▶ WHAT IS BEING ASKED
In the listing below, find the line holding "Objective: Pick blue" and the line holding "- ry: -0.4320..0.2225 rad". Write out those two lines and all lines between, exactly, and nothing more.

▶ MATERIAL FOR THIS EXERCISE
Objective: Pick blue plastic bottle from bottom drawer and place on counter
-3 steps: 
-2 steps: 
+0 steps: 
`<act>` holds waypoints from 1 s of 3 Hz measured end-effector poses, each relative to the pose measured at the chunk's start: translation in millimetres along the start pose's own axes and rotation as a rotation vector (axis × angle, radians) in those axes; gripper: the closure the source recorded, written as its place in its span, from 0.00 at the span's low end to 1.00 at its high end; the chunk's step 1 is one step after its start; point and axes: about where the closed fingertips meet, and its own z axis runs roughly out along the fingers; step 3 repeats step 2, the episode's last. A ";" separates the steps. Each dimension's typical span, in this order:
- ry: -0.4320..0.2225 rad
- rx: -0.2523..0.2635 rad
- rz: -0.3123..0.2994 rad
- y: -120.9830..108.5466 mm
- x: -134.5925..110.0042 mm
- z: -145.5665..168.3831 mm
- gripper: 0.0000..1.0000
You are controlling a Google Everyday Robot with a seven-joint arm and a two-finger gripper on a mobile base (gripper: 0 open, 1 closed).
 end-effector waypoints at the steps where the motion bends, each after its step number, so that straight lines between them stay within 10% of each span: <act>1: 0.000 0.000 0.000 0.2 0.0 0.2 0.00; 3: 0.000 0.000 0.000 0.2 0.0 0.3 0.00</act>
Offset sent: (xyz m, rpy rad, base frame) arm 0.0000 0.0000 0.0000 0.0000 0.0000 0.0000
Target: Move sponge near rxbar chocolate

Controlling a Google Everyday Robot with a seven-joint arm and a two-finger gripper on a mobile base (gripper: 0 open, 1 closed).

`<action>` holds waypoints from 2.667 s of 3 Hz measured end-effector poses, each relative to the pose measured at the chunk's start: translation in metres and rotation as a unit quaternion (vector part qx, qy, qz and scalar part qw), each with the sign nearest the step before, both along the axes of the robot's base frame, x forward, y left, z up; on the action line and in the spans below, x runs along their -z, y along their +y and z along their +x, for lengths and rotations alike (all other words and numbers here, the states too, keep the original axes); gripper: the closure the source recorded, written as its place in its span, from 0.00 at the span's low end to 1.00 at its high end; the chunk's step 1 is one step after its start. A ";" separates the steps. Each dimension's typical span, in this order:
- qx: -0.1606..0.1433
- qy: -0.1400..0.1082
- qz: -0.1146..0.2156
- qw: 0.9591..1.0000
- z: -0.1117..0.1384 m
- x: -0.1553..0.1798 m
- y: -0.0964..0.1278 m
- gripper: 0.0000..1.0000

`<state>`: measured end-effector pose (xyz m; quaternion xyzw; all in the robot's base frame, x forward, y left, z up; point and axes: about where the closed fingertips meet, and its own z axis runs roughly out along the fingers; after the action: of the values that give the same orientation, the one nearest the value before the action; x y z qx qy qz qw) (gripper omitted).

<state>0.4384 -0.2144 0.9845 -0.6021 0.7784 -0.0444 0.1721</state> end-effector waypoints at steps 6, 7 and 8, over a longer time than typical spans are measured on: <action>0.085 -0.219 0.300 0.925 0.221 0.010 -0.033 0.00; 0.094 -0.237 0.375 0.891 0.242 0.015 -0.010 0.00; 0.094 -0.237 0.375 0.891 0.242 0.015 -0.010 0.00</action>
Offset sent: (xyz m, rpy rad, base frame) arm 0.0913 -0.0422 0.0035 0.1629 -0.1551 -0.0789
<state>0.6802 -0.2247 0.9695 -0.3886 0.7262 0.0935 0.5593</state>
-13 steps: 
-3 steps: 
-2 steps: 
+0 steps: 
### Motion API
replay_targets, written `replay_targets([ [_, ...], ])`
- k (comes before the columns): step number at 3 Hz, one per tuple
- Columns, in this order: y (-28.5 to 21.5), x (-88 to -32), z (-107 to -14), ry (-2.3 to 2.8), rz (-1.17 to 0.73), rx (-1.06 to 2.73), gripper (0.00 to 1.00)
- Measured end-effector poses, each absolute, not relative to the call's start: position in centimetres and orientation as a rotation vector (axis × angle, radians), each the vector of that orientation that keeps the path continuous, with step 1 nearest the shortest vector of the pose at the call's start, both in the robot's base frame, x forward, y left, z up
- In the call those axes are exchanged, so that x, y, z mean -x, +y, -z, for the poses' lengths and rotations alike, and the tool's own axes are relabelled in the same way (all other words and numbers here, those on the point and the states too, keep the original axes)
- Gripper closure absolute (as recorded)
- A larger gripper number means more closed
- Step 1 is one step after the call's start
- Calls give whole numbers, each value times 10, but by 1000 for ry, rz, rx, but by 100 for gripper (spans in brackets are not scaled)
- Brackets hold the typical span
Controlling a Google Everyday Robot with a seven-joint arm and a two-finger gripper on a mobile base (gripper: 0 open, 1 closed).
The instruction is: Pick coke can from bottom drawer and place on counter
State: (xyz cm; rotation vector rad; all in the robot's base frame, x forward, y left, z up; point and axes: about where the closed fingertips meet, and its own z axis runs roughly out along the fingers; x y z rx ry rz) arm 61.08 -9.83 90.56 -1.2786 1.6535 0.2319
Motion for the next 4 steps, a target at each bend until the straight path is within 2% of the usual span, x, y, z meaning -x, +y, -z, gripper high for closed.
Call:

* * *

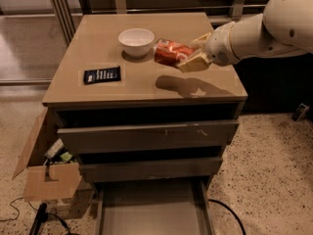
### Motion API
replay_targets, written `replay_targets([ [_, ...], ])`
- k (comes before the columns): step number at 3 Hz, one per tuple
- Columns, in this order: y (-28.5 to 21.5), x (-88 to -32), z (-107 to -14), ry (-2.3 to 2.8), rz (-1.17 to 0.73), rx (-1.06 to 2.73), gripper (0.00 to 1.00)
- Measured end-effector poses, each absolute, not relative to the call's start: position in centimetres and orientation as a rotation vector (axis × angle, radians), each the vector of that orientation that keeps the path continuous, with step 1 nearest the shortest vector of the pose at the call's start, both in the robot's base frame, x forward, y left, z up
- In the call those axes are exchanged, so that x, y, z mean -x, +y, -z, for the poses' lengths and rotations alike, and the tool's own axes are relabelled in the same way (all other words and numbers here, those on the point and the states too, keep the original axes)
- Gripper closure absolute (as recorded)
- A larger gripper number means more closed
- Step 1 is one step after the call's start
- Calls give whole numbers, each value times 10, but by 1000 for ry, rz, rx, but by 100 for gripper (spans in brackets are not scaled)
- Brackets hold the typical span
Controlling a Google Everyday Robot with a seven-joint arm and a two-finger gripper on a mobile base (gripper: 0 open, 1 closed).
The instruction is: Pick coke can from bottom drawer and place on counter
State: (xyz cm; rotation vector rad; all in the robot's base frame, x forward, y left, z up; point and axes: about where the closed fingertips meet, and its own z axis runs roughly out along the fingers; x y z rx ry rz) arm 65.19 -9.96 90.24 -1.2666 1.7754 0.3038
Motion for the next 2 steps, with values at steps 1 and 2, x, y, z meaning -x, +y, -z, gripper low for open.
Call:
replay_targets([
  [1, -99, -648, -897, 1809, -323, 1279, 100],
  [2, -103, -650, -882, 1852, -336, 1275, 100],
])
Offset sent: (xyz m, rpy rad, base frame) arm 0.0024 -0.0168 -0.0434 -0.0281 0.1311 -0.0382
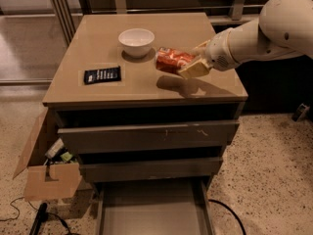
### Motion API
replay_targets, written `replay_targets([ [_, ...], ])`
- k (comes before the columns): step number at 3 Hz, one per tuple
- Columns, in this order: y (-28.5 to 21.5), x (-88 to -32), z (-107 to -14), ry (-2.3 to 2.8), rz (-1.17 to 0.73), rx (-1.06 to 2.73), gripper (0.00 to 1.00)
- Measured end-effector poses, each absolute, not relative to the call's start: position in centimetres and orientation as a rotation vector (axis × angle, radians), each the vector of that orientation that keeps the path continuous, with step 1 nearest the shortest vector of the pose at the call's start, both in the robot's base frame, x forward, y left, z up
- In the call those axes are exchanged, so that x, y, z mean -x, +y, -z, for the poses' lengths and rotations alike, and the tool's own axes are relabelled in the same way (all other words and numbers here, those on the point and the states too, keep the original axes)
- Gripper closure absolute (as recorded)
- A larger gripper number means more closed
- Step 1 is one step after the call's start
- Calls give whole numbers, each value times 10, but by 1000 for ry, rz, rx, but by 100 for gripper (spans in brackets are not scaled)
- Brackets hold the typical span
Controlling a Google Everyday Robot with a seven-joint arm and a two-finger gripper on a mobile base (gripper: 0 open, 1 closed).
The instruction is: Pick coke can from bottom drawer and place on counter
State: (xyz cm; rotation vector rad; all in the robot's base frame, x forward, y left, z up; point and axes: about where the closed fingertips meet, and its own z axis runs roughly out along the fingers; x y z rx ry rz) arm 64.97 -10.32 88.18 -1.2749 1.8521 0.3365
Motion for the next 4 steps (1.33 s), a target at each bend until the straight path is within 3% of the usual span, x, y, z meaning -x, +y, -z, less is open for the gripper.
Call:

▶ WRITTEN ANSWER
Objective: Pick blue plastic bottle from bottom drawer and place on counter
-3 steps: 
-2 steps: 
+0 steps: 
`<act>` holds waypoints from 1 s of 3 Hz measured end-effector poses, each relative to the pose measured at the chunk's start: translation in millimetres along the start pose's own axes and rotation as a rotation vector (axis × angle, radians) in those axes; gripper: the closure the source recorded, written as its place in its span, from 0.00 at the span's low end to 1.00 at its high end; the chunk's step 1 is one step after its start; point and axes: about where the closed fingertips meet, and its own z axis runs roughly out along the fingers; step 3 repeats step 2, the episode's last. A ";" separates the steps. Each dimension's typical span, in this order:
- ry: -0.4320..0.2225 rad

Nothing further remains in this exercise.